Records contained in a dataset:
..........
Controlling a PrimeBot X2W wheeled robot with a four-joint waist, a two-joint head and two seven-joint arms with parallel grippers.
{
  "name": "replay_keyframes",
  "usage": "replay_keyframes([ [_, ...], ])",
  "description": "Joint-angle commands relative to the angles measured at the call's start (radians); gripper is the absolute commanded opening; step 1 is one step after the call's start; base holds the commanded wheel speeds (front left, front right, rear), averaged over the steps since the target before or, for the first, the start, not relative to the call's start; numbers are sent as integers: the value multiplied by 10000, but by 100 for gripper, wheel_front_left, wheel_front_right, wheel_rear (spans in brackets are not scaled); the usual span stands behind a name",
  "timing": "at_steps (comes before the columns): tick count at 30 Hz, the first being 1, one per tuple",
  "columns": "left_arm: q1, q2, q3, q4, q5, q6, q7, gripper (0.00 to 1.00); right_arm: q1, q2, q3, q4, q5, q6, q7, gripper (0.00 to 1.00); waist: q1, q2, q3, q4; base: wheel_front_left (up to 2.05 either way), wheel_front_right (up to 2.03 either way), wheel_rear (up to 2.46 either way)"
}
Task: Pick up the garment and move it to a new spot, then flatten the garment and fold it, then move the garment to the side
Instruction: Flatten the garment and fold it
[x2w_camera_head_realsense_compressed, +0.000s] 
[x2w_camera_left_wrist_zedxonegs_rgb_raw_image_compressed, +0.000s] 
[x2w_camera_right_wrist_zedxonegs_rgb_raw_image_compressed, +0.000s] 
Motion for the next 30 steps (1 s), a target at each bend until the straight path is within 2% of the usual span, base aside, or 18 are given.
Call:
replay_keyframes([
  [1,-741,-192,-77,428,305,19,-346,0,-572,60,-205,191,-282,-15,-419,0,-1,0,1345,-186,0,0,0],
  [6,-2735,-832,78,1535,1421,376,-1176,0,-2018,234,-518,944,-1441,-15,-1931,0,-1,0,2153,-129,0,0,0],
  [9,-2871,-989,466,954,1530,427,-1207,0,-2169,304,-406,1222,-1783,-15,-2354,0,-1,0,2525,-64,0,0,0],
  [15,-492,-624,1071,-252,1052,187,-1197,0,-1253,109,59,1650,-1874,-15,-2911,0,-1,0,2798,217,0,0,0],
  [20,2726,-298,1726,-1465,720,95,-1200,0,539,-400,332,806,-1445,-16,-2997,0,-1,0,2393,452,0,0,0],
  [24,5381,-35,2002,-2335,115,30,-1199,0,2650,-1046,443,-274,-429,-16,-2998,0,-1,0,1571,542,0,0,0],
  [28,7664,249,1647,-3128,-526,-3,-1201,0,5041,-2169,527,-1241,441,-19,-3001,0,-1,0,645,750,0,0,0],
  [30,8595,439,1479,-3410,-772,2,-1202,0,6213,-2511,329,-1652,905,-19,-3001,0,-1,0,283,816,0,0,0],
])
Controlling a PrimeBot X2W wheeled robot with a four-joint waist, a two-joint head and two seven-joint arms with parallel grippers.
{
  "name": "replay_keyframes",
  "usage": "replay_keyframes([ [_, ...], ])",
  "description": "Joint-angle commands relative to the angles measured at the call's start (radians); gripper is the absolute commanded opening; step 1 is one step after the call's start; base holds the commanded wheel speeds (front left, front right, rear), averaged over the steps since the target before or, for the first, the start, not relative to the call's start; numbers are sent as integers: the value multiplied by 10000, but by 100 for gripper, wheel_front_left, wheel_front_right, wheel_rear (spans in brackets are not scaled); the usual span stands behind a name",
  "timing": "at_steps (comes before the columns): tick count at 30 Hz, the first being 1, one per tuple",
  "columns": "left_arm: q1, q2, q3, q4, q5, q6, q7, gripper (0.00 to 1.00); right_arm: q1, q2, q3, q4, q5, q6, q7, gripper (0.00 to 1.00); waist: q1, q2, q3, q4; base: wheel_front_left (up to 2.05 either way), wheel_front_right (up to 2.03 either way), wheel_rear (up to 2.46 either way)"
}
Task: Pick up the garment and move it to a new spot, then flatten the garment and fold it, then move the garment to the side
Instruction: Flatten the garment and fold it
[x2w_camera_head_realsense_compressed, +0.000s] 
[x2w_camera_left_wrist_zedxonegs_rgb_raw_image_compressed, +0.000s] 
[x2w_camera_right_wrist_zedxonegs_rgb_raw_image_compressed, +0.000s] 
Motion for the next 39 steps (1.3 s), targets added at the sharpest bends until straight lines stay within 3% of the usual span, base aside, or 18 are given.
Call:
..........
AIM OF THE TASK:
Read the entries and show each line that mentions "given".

OUTPUT OF THE EXERCISE:
Motion for the next 30 steps (1 s), a target at each bend until the straight path is within 2% of the usual span, base aside, or 18 are given.
Motion for the next 39 steps (1.3 s), targets added at the sharpest bends until straight lines stay within 3% of the usual span, base aside, or 18 are given.

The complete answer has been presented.